[Stored items]
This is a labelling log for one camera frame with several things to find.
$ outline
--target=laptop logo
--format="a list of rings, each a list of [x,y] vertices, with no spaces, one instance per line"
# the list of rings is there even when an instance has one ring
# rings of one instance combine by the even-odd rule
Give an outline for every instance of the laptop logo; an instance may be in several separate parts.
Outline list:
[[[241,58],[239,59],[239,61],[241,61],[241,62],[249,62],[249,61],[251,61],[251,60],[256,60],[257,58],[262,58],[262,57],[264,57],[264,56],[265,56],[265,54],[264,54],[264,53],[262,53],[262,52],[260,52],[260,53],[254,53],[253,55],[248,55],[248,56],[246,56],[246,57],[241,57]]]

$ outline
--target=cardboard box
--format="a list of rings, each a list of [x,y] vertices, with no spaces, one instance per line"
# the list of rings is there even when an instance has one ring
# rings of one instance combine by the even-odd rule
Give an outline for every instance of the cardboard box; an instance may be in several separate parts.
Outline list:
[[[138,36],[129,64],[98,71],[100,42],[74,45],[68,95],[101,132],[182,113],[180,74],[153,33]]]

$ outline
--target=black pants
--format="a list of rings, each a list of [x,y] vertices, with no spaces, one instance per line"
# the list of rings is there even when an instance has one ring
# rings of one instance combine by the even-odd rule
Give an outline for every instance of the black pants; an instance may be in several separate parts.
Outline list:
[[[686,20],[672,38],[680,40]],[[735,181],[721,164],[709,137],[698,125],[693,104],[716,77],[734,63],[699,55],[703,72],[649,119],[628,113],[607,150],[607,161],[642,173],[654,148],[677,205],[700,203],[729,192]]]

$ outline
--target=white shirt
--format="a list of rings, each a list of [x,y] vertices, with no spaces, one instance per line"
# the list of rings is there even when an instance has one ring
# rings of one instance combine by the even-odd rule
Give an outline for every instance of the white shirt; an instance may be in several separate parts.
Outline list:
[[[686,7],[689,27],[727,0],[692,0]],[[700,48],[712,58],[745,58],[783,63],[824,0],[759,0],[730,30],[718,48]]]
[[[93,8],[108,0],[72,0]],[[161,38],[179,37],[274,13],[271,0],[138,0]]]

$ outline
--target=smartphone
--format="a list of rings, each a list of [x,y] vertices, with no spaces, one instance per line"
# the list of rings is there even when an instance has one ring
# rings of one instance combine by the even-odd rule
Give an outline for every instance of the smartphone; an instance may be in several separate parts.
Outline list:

(Your task): After reading through the records, retype all of them exactly.

(Response box):
This is a labelling log for one camera frame with several things to find.
$ outline
--target=laptop logo
--format="a list of rings, each a list of [x,y] vertices, with no spaces, one instance per line"
# the list of rings is there even when an instance has one ring
# rings of one instance combine by the even-odd rule
Give an outline for every instance of the laptop logo; an instance may be in several separate parts.
Outline list:
[[[241,58],[239,59],[239,61],[241,61],[241,62],[249,62],[249,61],[251,61],[251,60],[256,60],[257,58],[262,58],[262,57],[264,57],[264,56],[265,56],[265,54],[264,54],[264,53],[262,53],[262,52],[260,52],[260,53],[254,53],[253,55],[248,55],[248,56],[246,56],[246,57],[241,57]]]

$ outline
--target=cardboard box
--format="a list of rings, each a list of [x,y] vertices, with no spaces, one instance per line"
# the list of rings is there even when an instance has one ring
# rings of one instance combine by the even-odd rule
Give an outline for every instance of the cardboard box; an instance may be in several separate parts.
Outline list:
[[[138,36],[129,64],[98,71],[100,42],[74,45],[68,95],[101,132],[182,113],[180,74],[153,33]]]

$ outline
--target=black pants
--format="a list of rings, each a list of [x,y] vertices, with no spaces, one instance per line"
# the list of rings is there even when an instance has one ring
# rings of one instance combine by the even-odd rule
Give an outline for every instance of the black pants; an instance may be in several separate parts.
Outline list:
[[[686,20],[672,38],[680,40]],[[735,181],[721,164],[709,137],[698,125],[693,104],[716,77],[734,63],[699,55],[703,72],[649,119],[628,113],[607,150],[607,161],[642,173],[654,148],[677,205],[700,203],[729,192]]]

$ outline
--target=white shirt
--format="a list of rings, each a list of [x,y] vertices, with no spaces, one instance per line"
# the list of rings is there even when an instance has one ring
# rings of one instance combine by the even-odd rule
Give an outline for every instance of the white shirt; an instance may be in several separate parts.
Outline list:
[[[686,7],[689,27],[727,0],[692,0]],[[700,48],[712,58],[745,58],[783,63],[824,0],[759,0],[730,30],[718,48]]]
[[[93,8],[108,0],[72,0]],[[161,38],[179,37],[274,13],[271,0],[138,0]]]

$ outline
--target=smartphone
--format="a list of rings, each a list of [x,y] vertices, with no spaces, one instance per line"
# the list of rings is there even when an instance has one ring
# rings of one instance combine by the even-odd rule
Give an outline for every instance of the smartphone; an instance may be in several separate parts.
Outline list:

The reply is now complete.